Викентий Модестович с готовностью вскочил с места и, выпрямив спину, послушно засеменил за Серафимой.

Викентий Модестович с юности увлекался фотографией и был типичным «фоточайником»-энтузиастом. Домашние давно выучили жемчужины его фототеки наизусть и все чаще старались увильнуть от просмотра семейных альбомов. Зато в Серафиме патриарх нашел благодарного зрителя и слушателя. Девушка с удовольствием изучала все ответвления раскидистого семейного древа, с интересом рассматривала черно-белые детские снимки Люси и Гарика, фотографии покойной жены Викентия Модестовича середины прошлого века и не уставала делать комплименты фотографу. Ракурс, композиция, свет — все вызывало бурное восхищение.

— Похоже, скоро дед даст Серафиме почитать мемуары, — шепнула Люся Ангелине в саду. — Она стремительно вошла, нет — вбежала! — к нему в доверие. Между прочим, подобная честь выпадает не каждому в этом доме.

— Умная, похоже, у Стасика девушка, — задумчиво отозвалась Ангелина, собирая черную смородину в большую плетеную корзинку. — Сима начала завоевание семьи с самого заковыристого родственника. Найти ключик к патриарху — это не с Гариком пококетничать и не с Катюшкой похихикать. Тут и кротость, и ум, и умение слушать и восхищаться, да вообще много чего нужно. Да, Люсь, повезло тебе с будущей невесткой. Девочка не так проста, как кажется.

— Я же говорила тебе, что на эти темы давно не заморачиваюсь. — Люся съела самую крупную ягоду и, вытерев тыльной стороной ладони губы, устало провела рукой по лбу. На коже остались темно-красные полосы. Господи, как похоже на кровь… Лина вздрогнула и, достав платок, вытерла подруге лоб.

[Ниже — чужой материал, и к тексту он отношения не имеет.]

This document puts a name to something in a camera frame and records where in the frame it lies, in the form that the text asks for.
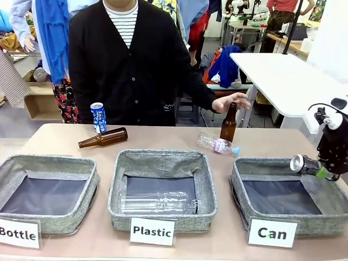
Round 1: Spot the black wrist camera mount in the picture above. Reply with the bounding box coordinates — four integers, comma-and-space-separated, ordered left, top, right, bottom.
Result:
313, 107, 332, 126

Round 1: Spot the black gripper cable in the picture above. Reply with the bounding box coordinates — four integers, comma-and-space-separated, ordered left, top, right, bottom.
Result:
308, 102, 342, 112

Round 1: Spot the black plastic stool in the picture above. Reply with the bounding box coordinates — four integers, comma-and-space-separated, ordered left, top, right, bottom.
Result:
175, 95, 203, 127

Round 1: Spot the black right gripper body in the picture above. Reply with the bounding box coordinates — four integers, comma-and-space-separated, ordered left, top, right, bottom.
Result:
316, 114, 348, 175

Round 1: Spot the black stand pole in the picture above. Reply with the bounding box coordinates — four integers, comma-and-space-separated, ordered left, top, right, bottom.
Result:
282, 0, 304, 55

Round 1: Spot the grey fabric basket can label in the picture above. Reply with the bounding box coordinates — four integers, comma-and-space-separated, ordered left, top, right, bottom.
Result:
229, 157, 348, 238

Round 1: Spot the white sign reading Can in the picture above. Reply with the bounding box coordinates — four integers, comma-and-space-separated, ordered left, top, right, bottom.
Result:
247, 218, 299, 248

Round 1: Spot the black drink can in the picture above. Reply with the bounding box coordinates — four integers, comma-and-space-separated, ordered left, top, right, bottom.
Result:
289, 154, 323, 176

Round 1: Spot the blue hanging garment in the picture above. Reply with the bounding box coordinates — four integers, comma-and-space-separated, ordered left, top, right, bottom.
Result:
35, 0, 71, 87

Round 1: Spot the clear plastic bottle without label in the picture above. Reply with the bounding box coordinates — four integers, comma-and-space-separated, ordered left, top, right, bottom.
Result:
118, 191, 202, 215

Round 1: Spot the person's left forearm black sleeve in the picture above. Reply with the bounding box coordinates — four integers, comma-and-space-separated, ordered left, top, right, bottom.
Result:
182, 67, 221, 114

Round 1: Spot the brown glass bottle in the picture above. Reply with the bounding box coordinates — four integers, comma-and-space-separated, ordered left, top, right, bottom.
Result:
78, 127, 128, 149
219, 101, 238, 143

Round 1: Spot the bystander in red top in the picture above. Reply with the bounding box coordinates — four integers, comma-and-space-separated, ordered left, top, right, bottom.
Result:
259, 0, 299, 54

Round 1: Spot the cardboard box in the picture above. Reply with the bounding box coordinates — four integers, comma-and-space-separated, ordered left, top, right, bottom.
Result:
22, 70, 64, 121

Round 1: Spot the white sign reading Bottle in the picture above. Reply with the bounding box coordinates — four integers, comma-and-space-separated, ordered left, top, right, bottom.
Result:
0, 217, 42, 250

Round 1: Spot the blue and white drink can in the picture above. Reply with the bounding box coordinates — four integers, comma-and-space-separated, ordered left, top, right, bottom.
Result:
90, 102, 108, 134

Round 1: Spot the clear plastic bottle pink label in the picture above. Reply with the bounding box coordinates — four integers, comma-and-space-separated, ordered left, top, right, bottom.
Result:
196, 132, 241, 158

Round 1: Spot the white table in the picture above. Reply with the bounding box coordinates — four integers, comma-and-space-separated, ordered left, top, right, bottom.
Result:
229, 52, 348, 128

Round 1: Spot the grey fabric basket plastic label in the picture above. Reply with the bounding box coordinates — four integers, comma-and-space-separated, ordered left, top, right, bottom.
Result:
108, 148, 218, 233

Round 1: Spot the mannequin in light blue shirt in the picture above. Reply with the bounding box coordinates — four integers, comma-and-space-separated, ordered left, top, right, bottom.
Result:
8, 0, 44, 54

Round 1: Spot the checkered cloth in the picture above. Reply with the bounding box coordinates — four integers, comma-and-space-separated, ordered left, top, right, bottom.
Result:
0, 48, 31, 109

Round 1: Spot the person's left hand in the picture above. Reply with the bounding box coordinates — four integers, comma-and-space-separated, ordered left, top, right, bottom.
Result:
212, 92, 252, 114

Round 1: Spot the person's torso black cardigan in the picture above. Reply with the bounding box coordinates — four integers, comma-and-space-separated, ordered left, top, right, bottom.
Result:
69, 0, 191, 127

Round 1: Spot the floral red black garment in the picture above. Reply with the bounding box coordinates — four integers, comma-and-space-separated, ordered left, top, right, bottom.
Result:
51, 78, 82, 125

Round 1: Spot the blue jacket on chair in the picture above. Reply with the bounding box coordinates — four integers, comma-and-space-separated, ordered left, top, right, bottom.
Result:
202, 45, 243, 89

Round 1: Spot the white sign reading Plastic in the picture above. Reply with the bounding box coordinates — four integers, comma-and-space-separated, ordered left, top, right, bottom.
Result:
129, 216, 176, 247

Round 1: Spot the grey fabric basket bottle label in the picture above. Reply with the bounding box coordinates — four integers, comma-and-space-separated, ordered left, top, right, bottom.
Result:
0, 154, 100, 235

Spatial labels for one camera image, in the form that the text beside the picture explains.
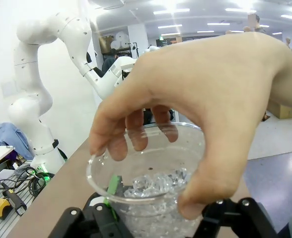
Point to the blue jacket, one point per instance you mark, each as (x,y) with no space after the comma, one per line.
(9,136)

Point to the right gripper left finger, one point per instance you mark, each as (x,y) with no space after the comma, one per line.
(98,218)

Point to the person's right forearm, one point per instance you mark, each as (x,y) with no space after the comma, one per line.
(290,81)

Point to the tall clear iced cup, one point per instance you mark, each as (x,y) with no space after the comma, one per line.
(141,171)

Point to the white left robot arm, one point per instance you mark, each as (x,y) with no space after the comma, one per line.
(26,104)

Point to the black handheld enabling switch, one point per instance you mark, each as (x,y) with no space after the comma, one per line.
(15,200)

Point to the person's right hand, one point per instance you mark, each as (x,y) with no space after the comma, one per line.
(210,86)

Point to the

— У Стасика девушки меняются, как… как цветы на моих клумбах. Интересно, сколько эта красавица выдержит? — словно размышляя вслух, спросила Люся.

— Серафима так же похожа на его прежних подружек, как твоя любимая шоколадная лилия вон на тот лопух у сарая, — возразила Лина. И добавила: — Стасик будет полным идиотом, если упустит такую девушку.

— Не упустит, — вздохнула Люся. — Сама уйдет. Стасик тот еще фрукт…

— Думаю, теперь он резко поумнеет. — Лина невольно улыбнулась тому, что увидела.

Из дома появилась Серафима с пластмассовым креслом в руках, за ней величаво следовал патриарх с пухлой синей папкой под мышкой.

— А вы не могли бы еще раз прочитать ту главу, в которой пишете об отношениях поколений? — попросила Серафима партиарха. — Там столько мудрых, оригинальных мыслей о воспитании и о детях.

— О каких еще детях? — недовольно спросил Викентий Модестович. Он никогда не страдал особым чадолюбием.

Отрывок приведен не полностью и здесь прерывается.